(Montreal/Quebec - Tuesday, March 22, 2022) The members of the Coalition Québec meilleure mine denounce an absence of concrete measures in the provincial budget to promote a circular economy and the recycling of Quebec’s minerals, including funds to support recycling electric vehicle batteries.
"While Quebec provides tens of millions of dollars in support to the mining sector and billions more for the electrification of the transportation sector, nothing is outlined in the 2022 budget to accelerate recycling or the advancement of a circular economy for the minerals used in energy transition technologies,” said Ugo Lapointe, spokesperson for the Coalition Québec meilleure mine.
The Coalition also objects to the lack of concrete measures aimed at strengthening the capacity of the Ministry of the Environment to fulfill its mission to protect Quebec’s water, air, and natural resources as it oversees the mine-to-market chain of production for mineral resources in the province.
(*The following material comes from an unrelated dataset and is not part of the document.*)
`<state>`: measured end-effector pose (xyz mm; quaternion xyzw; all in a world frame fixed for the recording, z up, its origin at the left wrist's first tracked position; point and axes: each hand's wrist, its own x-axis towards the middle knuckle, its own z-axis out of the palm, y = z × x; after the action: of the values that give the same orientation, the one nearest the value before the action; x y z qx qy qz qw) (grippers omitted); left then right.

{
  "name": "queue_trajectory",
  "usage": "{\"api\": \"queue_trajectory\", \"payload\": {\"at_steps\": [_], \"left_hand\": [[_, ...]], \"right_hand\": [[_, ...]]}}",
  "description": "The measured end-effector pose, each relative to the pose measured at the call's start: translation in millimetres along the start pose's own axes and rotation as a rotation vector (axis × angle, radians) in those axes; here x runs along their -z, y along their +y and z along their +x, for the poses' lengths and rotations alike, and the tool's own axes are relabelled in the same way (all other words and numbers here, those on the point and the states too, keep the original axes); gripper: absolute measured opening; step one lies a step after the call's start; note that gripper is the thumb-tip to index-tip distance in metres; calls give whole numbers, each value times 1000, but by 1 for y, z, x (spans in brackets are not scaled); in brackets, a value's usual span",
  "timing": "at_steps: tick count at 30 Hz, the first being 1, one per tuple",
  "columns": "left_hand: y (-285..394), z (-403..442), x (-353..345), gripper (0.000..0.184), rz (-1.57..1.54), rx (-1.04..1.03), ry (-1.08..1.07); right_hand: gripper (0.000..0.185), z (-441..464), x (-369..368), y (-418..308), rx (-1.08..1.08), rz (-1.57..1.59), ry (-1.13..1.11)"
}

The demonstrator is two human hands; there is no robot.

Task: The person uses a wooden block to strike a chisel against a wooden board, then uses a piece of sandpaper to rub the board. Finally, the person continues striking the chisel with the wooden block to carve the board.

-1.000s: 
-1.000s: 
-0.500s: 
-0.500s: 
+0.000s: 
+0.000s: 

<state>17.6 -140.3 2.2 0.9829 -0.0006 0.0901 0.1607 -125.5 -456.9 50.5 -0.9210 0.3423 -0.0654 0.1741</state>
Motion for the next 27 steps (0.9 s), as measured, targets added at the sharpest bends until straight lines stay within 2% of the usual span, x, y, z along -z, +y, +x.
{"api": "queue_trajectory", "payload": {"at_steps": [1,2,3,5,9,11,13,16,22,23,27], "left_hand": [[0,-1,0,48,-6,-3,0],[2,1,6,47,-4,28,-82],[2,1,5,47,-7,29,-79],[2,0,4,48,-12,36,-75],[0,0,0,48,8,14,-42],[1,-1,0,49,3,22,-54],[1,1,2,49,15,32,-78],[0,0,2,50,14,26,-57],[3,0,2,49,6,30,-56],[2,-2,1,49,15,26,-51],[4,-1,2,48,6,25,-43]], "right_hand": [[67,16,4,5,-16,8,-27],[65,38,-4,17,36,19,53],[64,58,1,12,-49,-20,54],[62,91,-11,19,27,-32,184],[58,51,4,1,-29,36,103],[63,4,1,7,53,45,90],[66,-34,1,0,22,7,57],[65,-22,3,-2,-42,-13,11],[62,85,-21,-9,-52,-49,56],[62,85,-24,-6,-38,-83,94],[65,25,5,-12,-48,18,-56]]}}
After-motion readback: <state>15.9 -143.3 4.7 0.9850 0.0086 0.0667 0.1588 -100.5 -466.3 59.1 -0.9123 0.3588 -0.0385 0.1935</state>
Highlights of the 2022 budget related to the mineral resources sector:
- Added $15 million to critical minerals extraction and processing, bringing the total to $127.4 million since the 2020 provincial budget. In contrast, no money ($0) is allocated to the recycling or circular economy sectors, compared with the $6 million announced as part of the 2021 budget and $18 million allocated in the 2020 budget for battery recycling.
- The word "mining" appears 29 times in the 2022 budget, compared with 17 times in the 2021 Budget and 4 times in the 2020 budget. In contrast, the words "recycling" or "circular economy" appeared 26 times in the 2020 budget, 9 times in the 2021 budget and only once in the 2022 budget.
- Added $38.5 million for an “Asbestos and Asbestos Residue Management Plan,” of which 38% ($14.5 million) is for “accompanying and guiding partners,” without specifying the objectives of this accompaniment, nor how the funds will be spent.
- Added $27.7 million for "Reducing Air and Noise Pollution," including a program to support "the achievement of air quality standards, particularly with respect to nickel, and should address the current issues posed by the extraction, storage and transportation of this mineral." While this objective is commendable, its implementation runs counter to the polluter pays principle and is completely inconsistent with the Quebec government’s previously-stated intention of relaxing air pollution standards for nickel. The government is acting as both arsonist and firefighter.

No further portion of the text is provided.